A review by elly29
Womb: The Inside Story of Where We All Began by Leah Hazard

informative medium-paced

3.25

Well-researched and very informative, with a mix of history and current research. 

The womb has been overlooked and maligned unfairly, often as a result of sexism if not outright misogyny. (Case in point: 15,000 scholarly articles exist for semen, compared to 400 for menstrual blood.) And, she includes a study where female rats had certain reproductive organs removed (uterus only, ovaries only, uterus and ovaries, and a control), and the rats whose uteruses were removed suffered a decline in spatial awareness.

Oh, oh, and I was introduced to the concept of a “gentle Caesarian section,” where there is a cut like in a normal C-section, but the baby emerges slowly and naturally from it, rather than being wholesale pulled out. Sounds like a better alternative to me?

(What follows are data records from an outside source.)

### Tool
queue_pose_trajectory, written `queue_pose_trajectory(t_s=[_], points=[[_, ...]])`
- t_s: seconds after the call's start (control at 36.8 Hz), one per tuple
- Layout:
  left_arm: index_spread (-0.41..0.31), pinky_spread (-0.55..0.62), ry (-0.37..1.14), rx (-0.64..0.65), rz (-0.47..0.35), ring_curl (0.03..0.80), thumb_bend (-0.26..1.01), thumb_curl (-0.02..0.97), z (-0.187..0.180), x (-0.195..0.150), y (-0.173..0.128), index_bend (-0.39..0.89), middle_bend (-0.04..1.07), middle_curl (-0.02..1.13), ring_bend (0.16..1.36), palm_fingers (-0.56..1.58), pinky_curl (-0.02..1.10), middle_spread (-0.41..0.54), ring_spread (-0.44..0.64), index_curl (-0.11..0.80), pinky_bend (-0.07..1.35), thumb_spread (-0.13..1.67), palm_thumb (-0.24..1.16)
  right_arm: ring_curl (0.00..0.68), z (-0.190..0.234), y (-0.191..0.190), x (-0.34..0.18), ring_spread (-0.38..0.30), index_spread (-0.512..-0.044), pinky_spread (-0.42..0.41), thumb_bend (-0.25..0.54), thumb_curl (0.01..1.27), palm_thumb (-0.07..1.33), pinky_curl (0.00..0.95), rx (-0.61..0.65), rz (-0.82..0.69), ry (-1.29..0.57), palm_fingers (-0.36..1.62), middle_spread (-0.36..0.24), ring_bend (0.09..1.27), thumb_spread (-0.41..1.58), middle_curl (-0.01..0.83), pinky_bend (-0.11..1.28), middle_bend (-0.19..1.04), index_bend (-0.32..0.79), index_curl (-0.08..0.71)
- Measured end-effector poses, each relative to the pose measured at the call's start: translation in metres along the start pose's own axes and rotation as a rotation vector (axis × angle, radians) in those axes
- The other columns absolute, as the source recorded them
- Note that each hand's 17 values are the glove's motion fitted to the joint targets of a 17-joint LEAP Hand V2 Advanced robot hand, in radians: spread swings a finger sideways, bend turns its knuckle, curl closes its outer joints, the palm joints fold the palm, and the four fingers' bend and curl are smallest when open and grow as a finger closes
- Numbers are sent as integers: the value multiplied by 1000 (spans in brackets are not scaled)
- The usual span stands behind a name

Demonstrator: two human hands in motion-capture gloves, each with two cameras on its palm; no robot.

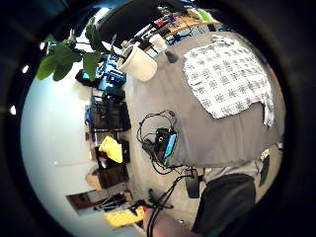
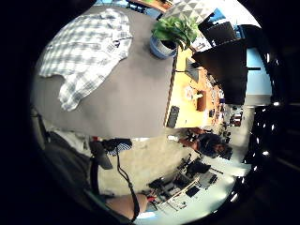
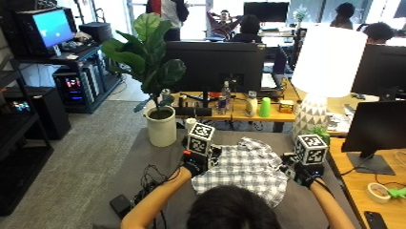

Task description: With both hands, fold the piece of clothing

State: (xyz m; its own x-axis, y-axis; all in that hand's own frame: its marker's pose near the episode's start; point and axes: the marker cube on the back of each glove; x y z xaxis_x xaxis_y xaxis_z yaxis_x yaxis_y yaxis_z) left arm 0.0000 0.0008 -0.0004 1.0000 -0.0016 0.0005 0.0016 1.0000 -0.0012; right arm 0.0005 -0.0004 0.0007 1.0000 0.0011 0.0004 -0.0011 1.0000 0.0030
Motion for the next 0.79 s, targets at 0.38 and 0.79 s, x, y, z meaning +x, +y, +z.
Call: queue_pose_trajectory(t_s=[0.38, 0.79], points=[[-72, 348, 17, -27, -30, 158, 41, 67, 13, -7, -2, 343, 141, 94, 438, 245, 165, 159, 320, 235, 264, 1045, 101, 159, 6, -6, 1, 85, -312, 191, 197, 91, 339, 172, -25, -17, -15, 362, 0, 284, 1072, 194, 210, 303, 172, 205], [-74, 321, 104, -297, 158, 215, -16, 141, 124, 12, -27, 191, 147, 139, 518, 201, 252, 165, 308, 284, 340, 1086, 121, 218, 41, -24, -7, 99, -345, 213, 121, 132, 330, 249, -186, -33, -1, 302, 8, 316, 1227, 262, 246, 255, 128, 235]])
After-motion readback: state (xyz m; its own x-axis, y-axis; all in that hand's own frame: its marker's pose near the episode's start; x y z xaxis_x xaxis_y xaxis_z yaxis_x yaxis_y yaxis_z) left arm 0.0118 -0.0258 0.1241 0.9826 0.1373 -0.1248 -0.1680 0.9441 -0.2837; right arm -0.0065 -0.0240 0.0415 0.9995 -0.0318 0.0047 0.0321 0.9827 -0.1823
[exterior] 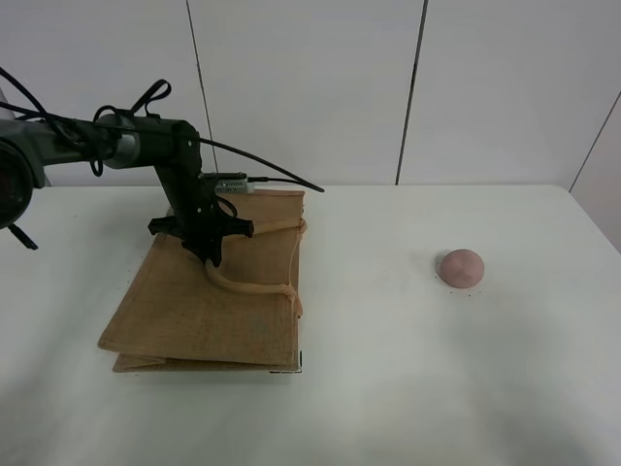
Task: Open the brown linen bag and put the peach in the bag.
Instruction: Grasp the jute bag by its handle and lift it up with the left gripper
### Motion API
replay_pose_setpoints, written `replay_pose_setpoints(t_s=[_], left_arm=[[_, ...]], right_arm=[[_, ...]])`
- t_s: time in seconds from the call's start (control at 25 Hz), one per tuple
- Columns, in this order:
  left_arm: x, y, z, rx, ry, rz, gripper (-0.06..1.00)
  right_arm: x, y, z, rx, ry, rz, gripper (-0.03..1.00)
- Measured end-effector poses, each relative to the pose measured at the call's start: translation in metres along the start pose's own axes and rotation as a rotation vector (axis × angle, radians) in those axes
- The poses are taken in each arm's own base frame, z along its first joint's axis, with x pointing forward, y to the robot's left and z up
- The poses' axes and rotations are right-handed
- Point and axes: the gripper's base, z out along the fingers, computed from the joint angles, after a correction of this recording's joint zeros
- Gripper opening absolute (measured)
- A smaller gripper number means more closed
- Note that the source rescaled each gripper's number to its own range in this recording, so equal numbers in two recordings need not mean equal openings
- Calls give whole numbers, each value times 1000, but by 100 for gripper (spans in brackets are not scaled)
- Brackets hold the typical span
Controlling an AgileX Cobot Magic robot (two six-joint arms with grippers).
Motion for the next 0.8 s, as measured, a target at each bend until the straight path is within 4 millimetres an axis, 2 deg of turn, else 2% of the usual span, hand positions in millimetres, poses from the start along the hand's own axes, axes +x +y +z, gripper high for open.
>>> replay_pose_setpoints(t_s=[0.08,0.24,0.32,0.48,0.64,0.8], left_arm=[[-4,-2,-28,3,-40,5,1],[-7,-5,-104,30,-173,12,1],[-3,-6,-143,43,-239,17,1],[11,-6,-204,66,-358,29,0],[29,-5,-247,89,-439,32,0],[44,-3,-271,95,-478,35,0]], right_arm=[[0,0,0,0,0,0,100],[0,0,0,0,0,0,100],[0,0,0,0,0,0,100],[0,0,0,0,0,0,100],[0,0,0,-1,0,0,100],[0,0,0,-1,0,0,100]])
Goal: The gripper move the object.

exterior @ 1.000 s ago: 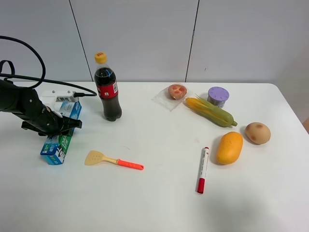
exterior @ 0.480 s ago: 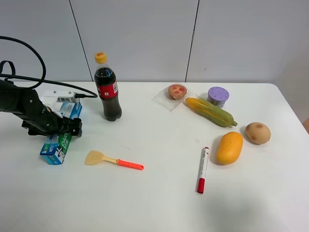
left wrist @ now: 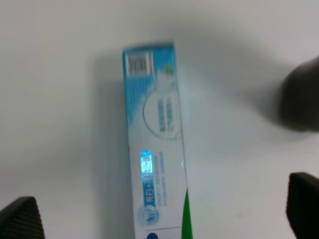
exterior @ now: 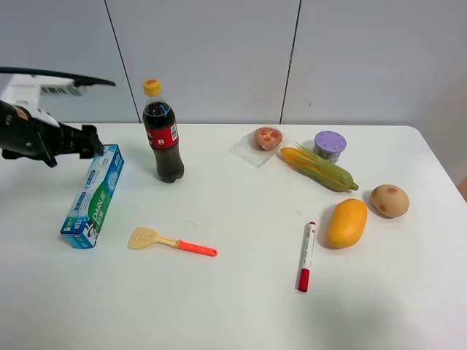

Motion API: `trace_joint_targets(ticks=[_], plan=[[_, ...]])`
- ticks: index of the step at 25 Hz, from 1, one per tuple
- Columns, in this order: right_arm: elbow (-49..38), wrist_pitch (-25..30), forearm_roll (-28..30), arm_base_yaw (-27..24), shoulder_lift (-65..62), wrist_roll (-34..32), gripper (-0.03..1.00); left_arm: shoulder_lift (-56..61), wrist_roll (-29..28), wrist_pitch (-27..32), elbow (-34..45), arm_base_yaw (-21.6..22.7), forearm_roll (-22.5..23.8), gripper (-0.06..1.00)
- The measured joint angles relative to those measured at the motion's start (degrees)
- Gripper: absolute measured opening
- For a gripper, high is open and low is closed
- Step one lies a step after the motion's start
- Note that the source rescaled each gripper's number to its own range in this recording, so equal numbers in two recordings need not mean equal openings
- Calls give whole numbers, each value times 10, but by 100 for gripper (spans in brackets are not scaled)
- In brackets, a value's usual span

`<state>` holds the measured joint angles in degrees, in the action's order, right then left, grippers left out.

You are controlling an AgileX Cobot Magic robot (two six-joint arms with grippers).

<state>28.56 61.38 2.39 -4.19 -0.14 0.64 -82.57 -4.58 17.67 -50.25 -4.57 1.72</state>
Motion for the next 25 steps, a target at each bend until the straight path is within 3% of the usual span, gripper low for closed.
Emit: trace_joint_targets(ticks=[4, 9, 13, 18, 25], plan=[[0, 0, 0, 0, 0, 0, 100, 88, 22, 58, -4, 32, 1, 99], [0, 0, 0, 0, 0, 0, 100, 175, 73, 203, -45, 68, 24, 99], [0, 0, 0, 0, 0, 0, 100, 248, 110, 272, -52, 95, 33, 99], [0, 0, 0, 0, 0, 0, 100, 326, 120, 329, -52, 116, 33, 99], [0, 0, 0, 0, 0, 0, 100, 459, 121, 392, -50, 116, -5, 99]])
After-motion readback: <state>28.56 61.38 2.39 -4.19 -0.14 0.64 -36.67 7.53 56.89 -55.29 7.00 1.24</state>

Hazard suffers a bit from the same “so-inclusive-you-lose-meaningful-generalizations” that I found in Alice Chen’s book on asexuality, but it is obviously well-meaning. And, it accomplishes some of its goal: I never would’ve known that there are folks living with Mayer-Rokitansky-Küster-Hauser syndrome (or MRKH, and it’s where the external female organs develop properly, but the uterus itself is underdeveloped or nonexistent).